June 19, 2009 · Leave a Comment

It’s been a crazy, vegetableful week. My girlfriend and I joined the Sunnyside CSA—just one of about a hundred neighborhood-based community-supported agriculture distribution centers around New York City. This week’s box (our first!) held strawberries, arugula, green-leaf lettuce, red-leaf lettuce, baby bok choy, radishes, turnips, beets, and rhubarb.

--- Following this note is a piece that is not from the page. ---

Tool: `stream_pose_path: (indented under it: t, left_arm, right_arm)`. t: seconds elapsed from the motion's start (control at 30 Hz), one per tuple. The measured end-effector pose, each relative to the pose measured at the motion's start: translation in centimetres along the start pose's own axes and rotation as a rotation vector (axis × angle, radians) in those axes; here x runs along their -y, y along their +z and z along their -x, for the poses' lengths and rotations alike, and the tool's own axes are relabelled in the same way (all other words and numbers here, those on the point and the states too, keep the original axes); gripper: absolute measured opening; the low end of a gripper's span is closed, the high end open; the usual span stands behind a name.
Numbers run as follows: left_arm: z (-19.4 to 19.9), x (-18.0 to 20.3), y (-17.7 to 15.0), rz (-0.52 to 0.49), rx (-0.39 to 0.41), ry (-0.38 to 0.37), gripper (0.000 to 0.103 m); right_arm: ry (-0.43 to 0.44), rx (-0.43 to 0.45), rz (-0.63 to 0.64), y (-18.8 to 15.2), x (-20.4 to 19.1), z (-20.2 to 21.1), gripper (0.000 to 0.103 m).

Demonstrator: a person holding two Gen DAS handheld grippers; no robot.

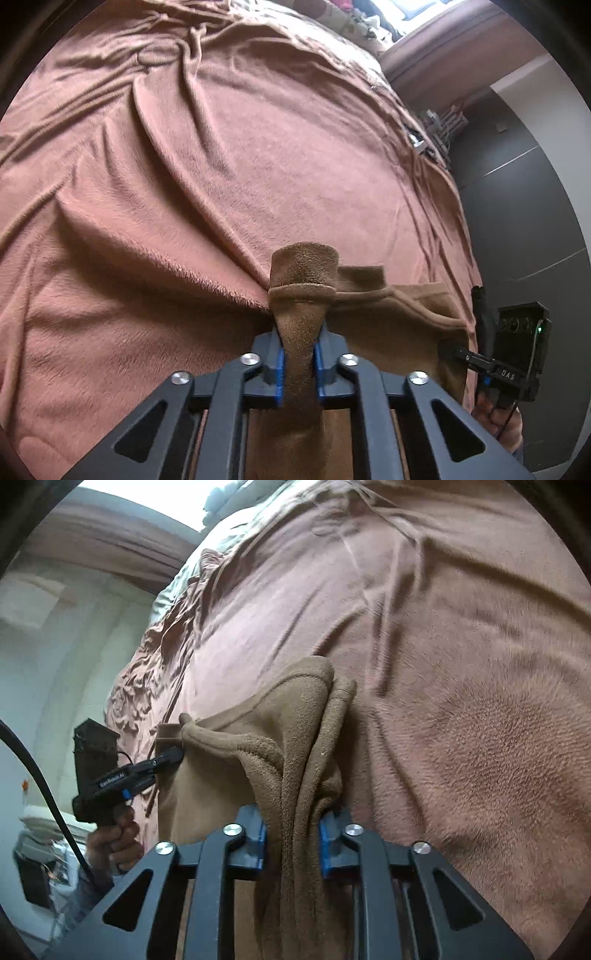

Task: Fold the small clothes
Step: 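Grasp the shirt with the right gripper while the left gripper holds its end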

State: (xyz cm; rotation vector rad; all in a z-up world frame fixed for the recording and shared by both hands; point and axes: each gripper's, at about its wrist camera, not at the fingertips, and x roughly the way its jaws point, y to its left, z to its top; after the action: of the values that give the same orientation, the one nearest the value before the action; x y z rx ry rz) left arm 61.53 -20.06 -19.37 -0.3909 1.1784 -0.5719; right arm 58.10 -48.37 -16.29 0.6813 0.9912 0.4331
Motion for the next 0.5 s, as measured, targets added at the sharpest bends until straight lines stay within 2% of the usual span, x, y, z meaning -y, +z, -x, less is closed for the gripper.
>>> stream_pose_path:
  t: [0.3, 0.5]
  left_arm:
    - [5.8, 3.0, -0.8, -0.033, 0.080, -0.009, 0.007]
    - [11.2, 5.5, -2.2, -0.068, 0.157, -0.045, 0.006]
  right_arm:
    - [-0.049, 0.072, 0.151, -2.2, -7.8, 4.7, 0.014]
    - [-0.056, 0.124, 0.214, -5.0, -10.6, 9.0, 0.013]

It has been a week of highs and lows. Mostly highs, topped by rhubarb cobbler. I barely knew what rhubarb was a week ago, and now I’m a rhubarb enthusiast—evangelist, even. And all the organic, local, oh-so-fresh beets, turnips, bok choy, and strawberries from the box of surprises made me jump with healthy joy!

From anne-tastic on Flickr

But today we hit the low: those “southern style” turnip greens I cooked up today will be sitting in a tupperware in the fridge (along with way too much unused lettuce) until one of us reluctantly chews them or tosses them.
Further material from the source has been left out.